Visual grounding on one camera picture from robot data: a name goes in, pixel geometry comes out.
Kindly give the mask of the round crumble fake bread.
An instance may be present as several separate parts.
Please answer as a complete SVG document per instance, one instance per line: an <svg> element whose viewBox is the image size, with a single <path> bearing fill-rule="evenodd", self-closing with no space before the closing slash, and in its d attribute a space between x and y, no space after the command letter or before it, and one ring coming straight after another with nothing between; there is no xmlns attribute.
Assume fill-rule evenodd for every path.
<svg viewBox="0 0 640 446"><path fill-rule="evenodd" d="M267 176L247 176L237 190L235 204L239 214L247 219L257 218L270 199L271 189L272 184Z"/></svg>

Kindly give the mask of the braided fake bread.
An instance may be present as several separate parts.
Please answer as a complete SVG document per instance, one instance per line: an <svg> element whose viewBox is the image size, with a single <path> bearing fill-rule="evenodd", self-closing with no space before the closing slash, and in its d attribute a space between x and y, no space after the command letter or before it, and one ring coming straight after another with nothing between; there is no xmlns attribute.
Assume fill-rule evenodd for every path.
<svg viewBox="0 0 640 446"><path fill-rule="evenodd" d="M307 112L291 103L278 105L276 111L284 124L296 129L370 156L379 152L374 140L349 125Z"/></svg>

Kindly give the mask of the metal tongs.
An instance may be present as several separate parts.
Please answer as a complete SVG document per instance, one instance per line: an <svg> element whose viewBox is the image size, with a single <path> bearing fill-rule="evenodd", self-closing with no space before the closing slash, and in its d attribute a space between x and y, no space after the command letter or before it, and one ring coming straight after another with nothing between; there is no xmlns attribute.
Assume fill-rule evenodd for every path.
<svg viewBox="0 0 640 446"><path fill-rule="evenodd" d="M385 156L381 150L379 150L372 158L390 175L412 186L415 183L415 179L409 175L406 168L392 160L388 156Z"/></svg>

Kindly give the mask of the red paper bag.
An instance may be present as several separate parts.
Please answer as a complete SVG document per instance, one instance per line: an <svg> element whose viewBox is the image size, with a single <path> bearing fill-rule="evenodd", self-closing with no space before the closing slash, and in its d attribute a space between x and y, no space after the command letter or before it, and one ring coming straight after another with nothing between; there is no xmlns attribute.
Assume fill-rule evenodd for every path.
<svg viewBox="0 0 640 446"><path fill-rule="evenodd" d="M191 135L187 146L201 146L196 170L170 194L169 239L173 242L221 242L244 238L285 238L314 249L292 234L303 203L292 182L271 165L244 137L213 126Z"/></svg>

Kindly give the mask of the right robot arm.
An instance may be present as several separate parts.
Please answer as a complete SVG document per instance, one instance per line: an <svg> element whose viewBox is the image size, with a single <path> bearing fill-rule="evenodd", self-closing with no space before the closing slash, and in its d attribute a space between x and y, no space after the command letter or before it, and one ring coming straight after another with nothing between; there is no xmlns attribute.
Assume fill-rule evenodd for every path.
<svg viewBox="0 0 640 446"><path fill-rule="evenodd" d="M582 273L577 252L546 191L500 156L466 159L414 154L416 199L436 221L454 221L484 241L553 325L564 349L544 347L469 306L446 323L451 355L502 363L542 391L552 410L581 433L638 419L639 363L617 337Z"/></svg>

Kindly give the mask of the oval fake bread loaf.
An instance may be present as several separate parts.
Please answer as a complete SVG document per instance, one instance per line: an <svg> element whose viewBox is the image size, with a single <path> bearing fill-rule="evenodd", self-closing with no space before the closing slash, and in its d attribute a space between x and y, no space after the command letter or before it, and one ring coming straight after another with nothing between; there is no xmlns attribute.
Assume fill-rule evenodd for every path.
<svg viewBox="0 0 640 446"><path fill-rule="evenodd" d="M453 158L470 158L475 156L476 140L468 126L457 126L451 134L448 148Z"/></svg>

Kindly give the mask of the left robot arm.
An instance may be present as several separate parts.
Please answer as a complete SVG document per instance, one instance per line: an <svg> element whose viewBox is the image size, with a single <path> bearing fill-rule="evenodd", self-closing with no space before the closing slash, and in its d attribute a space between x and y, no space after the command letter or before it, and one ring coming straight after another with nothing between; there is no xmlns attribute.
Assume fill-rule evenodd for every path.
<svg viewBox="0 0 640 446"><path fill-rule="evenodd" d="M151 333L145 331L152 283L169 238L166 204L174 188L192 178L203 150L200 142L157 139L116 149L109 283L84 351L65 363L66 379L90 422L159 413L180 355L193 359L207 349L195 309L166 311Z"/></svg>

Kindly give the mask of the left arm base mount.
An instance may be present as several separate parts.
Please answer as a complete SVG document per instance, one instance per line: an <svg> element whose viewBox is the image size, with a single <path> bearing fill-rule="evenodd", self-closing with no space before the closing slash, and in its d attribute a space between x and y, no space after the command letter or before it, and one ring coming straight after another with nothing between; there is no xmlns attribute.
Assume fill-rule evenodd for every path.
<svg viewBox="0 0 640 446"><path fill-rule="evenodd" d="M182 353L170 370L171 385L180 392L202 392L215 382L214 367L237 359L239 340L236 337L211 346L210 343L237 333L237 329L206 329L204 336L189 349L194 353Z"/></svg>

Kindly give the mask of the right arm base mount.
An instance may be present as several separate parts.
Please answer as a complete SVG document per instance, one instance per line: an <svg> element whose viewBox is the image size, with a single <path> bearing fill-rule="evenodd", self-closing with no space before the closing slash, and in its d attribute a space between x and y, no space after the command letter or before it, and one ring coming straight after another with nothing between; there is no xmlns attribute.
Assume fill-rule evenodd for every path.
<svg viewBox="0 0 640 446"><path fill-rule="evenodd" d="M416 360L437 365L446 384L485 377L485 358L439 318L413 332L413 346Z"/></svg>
^^^^^^^^^^^^^^^^
▶ _TASK DIRECTIONS_
Transcribe, in full, each record that appears above.

▶ _RESULT OF THE TASK_
Visual grounding on one camera picture from robot data: a name goes in, pixel geometry comes out.
Kindly give the mask of the round crumble fake bread.
An instance may be present as several separate parts.
Please answer as a complete SVG document per instance, one instance per line: an <svg> element whose viewBox is the image size, with a single <path> bearing fill-rule="evenodd", self-closing with no space before the closing slash, and in its d attribute a space between x and y, no space after the command letter or before it, and one ring coming straight after another with nothing between; there is no xmlns attribute.
Assume fill-rule evenodd for every path.
<svg viewBox="0 0 640 446"><path fill-rule="evenodd" d="M267 176L247 176L237 190L235 204L239 214L247 219L257 218L270 199L271 189L272 184Z"/></svg>

Kindly give the mask of the braided fake bread.
An instance may be present as several separate parts.
Please answer as a complete SVG document per instance, one instance per line: an <svg> element whose viewBox is the image size, with a single <path> bearing fill-rule="evenodd", self-closing with no space before the closing slash, and in its d attribute a space between x and y, no space after the command letter or before it, and one ring coming straight after another with nothing between; there is no xmlns attribute.
Assume fill-rule evenodd for every path.
<svg viewBox="0 0 640 446"><path fill-rule="evenodd" d="M307 112L291 103L278 105L276 111L284 124L296 129L370 156L379 152L374 140L349 125Z"/></svg>

Kindly give the mask of the metal tongs.
An instance may be present as several separate parts.
Please answer as a complete SVG document per instance, one instance per line: an <svg> element whose viewBox is the image size, with a single <path> bearing fill-rule="evenodd", self-closing with no space before the closing slash, and in its d attribute a space between x and y, no space after the command letter or before it, and one ring coming straight after another with nothing between; there is no xmlns attribute.
Assume fill-rule evenodd for every path.
<svg viewBox="0 0 640 446"><path fill-rule="evenodd" d="M385 156L381 150L379 150L372 158L390 175L412 186L415 183L415 179L409 175L406 168L392 160L388 156Z"/></svg>

Kindly give the mask of the red paper bag.
An instance may be present as several separate parts.
Please answer as a complete SVG document per instance, one instance per line: an <svg> element whose viewBox is the image size, with a single <path> bearing fill-rule="evenodd", self-closing with no space before the closing slash, and in its d attribute a space between x and y, no space after the command letter or before it, and one ring coming straight after another with nothing between; there is no xmlns attribute.
Assume fill-rule evenodd for every path.
<svg viewBox="0 0 640 446"><path fill-rule="evenodd" d="M191 135L187 146L201 146L196 170L170 194L169 239L173 242L221 242L244 238L285 238L314 249L292 234L303 203L292 182L271 165L244 137L213 126Z"/></svg>

Kindly give the mask of the right robot arm.
An instance may be present as several separate parts.
Please answer as a complete SVG document per instance, one instance per line: an <svg> element whose viewBox is the image size, with a single <path> bearing fill-rule="evenodd", self-closing with no space before the closing slash, and in its d attribute a space between x and y, no space after the command letter or before it, and one ring coming straight after another with nothing between; there is no xmlns attribute.
Assume fill-rule evenodd for every path.
<svg viewBox="0 0 640 446"><path fill-rule="evenodd" d="M582 273L577 252L546 191L500 156L466 159L414 154L416 199L436 221L454 221L484 241L553 325L564 349L544 347L469 306L446 323L451 355L502 363L542 391L552 410L581 433L638 419L639 363L617 337Z"/></svg>

Kindly give the mask of the oval fake bread loaf.
An instance may be present as several separate parts.
Please answer as a complete SVG document per instance, one instance per line: an <svg> element whose viewBox is the image size, with a single <path> bearing fill-rule="evenodd", self-closing with no space before the closing slash, and in its d attribute a space between x and y, no space after the command letter or before it, and one ring coming straight after another with nothing between; there is no xmlns attribute.
Assume fill-rule evenodd for every path.
<svg viewBox="0 0 640 446"><path fill-rule="evenodd" d="M453 158L470 158L475 156L476 140L468 126L457 126L451 134L448 148Z"/></svg>

Kindly give the mask of the left robot arm.
An instance may be present as several separate parts.
Please answer as a complete SVG document per instance, one instance per line: an <svg> element whose viewBox is the image size, with a single <path> bearing fill-rule="evenodd", self-closing with no space before the closing slash, and in its d attribute a space between x and y, no space after the command letter or before it, and one ring coming straight after another with nothing between; there is no xmlns attribute.
Assume fill-rule evenodd for every path.
<svg viewBox="0 0 640 446"><path fill-rule="evenodd" d="M151 333L145 331L152 283L169 238L166 204L174 188L192 178L203 150L200 142L157 139L116 149L109 283L84 351L65 363L66 379L90 422L159 413L180 355L193 359L207 349L195 309L166 311Z"/></svg>

Kindly give the mask of the left arm base mount.
An instance may be present as several separate parts.
Please answer as a complete SVG document per instance, one instance per line: an <svg> element whose viewBox is the image size, with a single <path> bearing fill-rule="evenodd", self-closing with no space before the closing slash, and in its d attribute a space between x and y, no space after the command letter or before it, and one ring coming straight after another with nothing between; there is no xmlns attribute.
Assume fill-rule evenodd for every path.
<svg viewBox="0 0 640 446"><path fill-rule="evenodd" d="M182 353L170 370L171 385L180 392L202 392L215 382L214 367L237 359L239 340L236 337L211 346L210 343L237 333L237 329L206 329L204 336L189 349L194 353Z"/></svg>

Kindly give the mask of the right arm base mount.
An instance may be present as several separate parts.
Please answer as a complete SVG document per instance, one instance per line: an <svg> element whose viewBox is the image size, with a single <path> bearing fill-rule="evenodd", self-closing with no space before the closing slash, and in its d attribute a space between x and y, no space after the command letter or before it, and one ring coming straight after another with nothing between; there is no xmlns attribute.
Assume fill-rule evenodd for every path.
<svg viewBox="0 0 640 446"><path fill-rule="evenodd" d="M416 360L437 365L446 384L485 377L485 358L439 318L413 332L413 346Z"/></svg>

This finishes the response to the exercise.